The output files are the following:
sds/X.jsonl
: The data for the SDS summarization task for languageX
sds/X.summaries.jsonl
: The peer submitted SDS summaries for languageX
mds/X.jsonl
: The data for the MDS summarization task for languageX
The manual evaluations for the SDS task are not currently loaded because the library does not presently support loading pairwise metric comparisons (e.g., saying system A > B). Additionally, I do not understand the judgment file format: It has a column for each system name, then one for "quality" and "focus", but I do not know what they mean.
The SDS data has header information in an xml format which was not maintained in the json files.
The MDS test data does not contain the reference summaries.

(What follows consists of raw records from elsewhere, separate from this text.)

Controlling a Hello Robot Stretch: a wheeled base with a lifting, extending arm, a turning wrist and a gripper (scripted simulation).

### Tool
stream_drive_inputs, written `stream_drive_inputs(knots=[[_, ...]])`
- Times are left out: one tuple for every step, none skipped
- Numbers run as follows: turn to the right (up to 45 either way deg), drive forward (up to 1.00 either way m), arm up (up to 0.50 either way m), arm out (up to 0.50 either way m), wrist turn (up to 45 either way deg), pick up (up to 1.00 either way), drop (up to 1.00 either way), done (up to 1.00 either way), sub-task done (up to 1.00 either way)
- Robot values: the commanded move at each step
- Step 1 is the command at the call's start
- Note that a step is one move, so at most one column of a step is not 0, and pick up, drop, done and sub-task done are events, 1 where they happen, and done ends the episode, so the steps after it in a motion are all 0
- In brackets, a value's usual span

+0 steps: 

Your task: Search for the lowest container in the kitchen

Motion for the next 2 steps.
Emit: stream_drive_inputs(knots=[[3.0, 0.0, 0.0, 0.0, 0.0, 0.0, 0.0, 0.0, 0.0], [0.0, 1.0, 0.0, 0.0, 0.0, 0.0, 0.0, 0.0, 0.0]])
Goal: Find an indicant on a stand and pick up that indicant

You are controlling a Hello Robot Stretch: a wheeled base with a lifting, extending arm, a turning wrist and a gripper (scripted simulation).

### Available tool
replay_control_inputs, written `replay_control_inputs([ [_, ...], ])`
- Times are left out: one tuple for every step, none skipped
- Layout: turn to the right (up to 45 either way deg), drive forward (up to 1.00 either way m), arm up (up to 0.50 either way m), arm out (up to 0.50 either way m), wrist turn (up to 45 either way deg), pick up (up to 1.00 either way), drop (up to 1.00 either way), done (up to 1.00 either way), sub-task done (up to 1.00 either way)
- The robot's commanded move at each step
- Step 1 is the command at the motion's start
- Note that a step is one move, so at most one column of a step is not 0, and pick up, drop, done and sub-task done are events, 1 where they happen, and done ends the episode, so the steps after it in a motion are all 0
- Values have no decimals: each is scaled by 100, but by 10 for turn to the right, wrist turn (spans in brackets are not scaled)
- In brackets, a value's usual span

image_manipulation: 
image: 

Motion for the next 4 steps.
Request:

Please see the following citation for information about MultiLing 2015
@inproceedings{giannakopoulos2015multiling,
title={Multiling 2015: multilingual summarization of single and multi-documents, on-line fora, and call-center conversations},
author={Giannakopoulos, George and Kubina, Jeff and Conroy, John and Steinberger, Josef and Favre, Benoit and Kabadjov, Mijail and Kruschwitz, Udo and Poesio, Massimo},
booktitle={Proceedings of the 16th Annual Meeting of the Special Interest Group on Discourse and Dialogue},
pages={270--274},
year={2015}
}